### PROMPT
What you return must match the listing word for word.
*** Opening MATERIAL PROVIDED ***
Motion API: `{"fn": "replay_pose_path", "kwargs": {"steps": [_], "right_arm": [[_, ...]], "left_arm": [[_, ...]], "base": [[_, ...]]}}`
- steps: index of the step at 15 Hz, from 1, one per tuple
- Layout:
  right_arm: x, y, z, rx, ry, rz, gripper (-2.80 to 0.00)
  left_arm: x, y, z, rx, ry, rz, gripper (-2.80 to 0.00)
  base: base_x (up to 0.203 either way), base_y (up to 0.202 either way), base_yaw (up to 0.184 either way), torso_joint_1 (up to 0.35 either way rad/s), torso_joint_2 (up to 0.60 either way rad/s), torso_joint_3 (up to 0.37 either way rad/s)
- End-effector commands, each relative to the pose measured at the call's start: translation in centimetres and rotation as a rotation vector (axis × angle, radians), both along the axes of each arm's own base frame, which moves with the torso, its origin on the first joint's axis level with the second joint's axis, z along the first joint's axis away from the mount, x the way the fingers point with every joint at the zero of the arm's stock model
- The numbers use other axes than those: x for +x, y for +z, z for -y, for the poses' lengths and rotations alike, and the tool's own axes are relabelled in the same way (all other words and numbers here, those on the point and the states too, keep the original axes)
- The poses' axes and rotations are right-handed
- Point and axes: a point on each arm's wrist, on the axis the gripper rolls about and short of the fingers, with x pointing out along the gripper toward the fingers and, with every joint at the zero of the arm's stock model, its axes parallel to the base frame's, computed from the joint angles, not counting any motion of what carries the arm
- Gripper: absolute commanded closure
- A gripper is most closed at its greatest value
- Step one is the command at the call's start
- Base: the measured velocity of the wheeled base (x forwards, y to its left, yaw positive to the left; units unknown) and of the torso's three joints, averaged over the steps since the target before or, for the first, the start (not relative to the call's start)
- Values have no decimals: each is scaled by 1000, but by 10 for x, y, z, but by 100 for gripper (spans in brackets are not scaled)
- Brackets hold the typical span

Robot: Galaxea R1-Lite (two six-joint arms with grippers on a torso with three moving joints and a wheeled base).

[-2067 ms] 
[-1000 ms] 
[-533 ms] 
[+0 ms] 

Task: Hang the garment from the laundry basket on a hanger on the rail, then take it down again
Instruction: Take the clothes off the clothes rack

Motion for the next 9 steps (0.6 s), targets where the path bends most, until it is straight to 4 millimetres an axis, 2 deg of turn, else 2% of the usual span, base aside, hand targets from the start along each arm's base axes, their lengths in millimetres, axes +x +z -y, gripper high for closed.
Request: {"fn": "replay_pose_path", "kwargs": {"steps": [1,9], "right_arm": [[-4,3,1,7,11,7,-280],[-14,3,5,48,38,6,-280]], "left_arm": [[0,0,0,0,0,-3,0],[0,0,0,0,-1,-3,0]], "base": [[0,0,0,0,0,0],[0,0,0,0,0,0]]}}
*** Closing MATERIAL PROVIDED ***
### ANSWER AREA
Motion API: `{"fn": "replay_pose_path", "kwargs": {"steps": [_], "right_arm": [[_, ...]], "left_arm": [[_, ...]], "base": [[_, ...]]}}`
- steps: index of the step at 15 Hz, from 1, one per tuple
- Layout:
  right_arm: x, y, z, rx, ry, rz, gripper (-2.80 to 0.00)
  left_arm: x, y, z, rx, ry, rz, gripper (-2.80 to 0.00)
  base: base_x (up to 0.203 either way), base_y (up to 0.202 either way), base_yaw (up to 0.184 either way), torso_joint_1 (up to 0.35 either way rad/s), torso_joint_2 (up to 0.60 either way rad/s), torso_joint_3 (up to 0.37 either way rad/s)
- End-effector commands, each relative to the pose measured at the call's start: translation in centimetres and rotation as a rotation vector (axis × angle, radians), both along the axes of each arm's own base frame, which moves with the torso, its origin on the first joint's axis level with the second joint's axis, z along the first joint's axis away from the mount, x the way the fingers point with every joint at the zero of the arm's stock model
- The numbers use other axes than those: x for +x, y for +z, z for -y, for the poses' lengths and rotations alike, and the tool's own axes are relabelled in the same way (all other words and numbers here, those on the point and the states too, keep the original axes)
- The poses' axes and rotations are right-handed
- Point and axes: a point on each arm's wrist, on the axis the gripper rolls about and short of the fingers, with x pointing out along the gripper toward the fingers and, with every joint at the zero of the arm's stock model, its axes parallel to the base frame's, computed from the joint angles, not counting any motion of what carries the arm
- Gripper: absolute commanded closure
- A gripper is most closed at its greatest value
- Step one is the command at the call's start
- Base: the measured velocity of the wheeled base (x forwards, y to its left, yaw positive to the left; units unknown) and of the torso's three joints, averaged over the steps since the target before or, for the first, the start (not relative to the call's start)
- Values have no decimals: each is scaled by 1000, but by 10 for x, y, z, but by 100 for gripper (spans in brackets are not scaled)
- Brackets hold the typical span

Robot: Galaxea R1-Lite (two six-joint arms with grippers on a torso with three moving joints and a wheeled base).

[-2067 ms] 
[-1000 ms] 
[-533 ms] 
[+0 ms] 

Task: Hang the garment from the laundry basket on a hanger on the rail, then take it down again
Instruction: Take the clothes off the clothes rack

Motion for the next 9 steps (0.6 s), targets where the path bends most, until it is straight to 4 millimetres an axis, 2 deg of turn, else 2% of the usual span, base aside, hand targets from the start along each arm's base axes, their lengths in millimetres, axes +x +z -y, gripper high for closed.
Request: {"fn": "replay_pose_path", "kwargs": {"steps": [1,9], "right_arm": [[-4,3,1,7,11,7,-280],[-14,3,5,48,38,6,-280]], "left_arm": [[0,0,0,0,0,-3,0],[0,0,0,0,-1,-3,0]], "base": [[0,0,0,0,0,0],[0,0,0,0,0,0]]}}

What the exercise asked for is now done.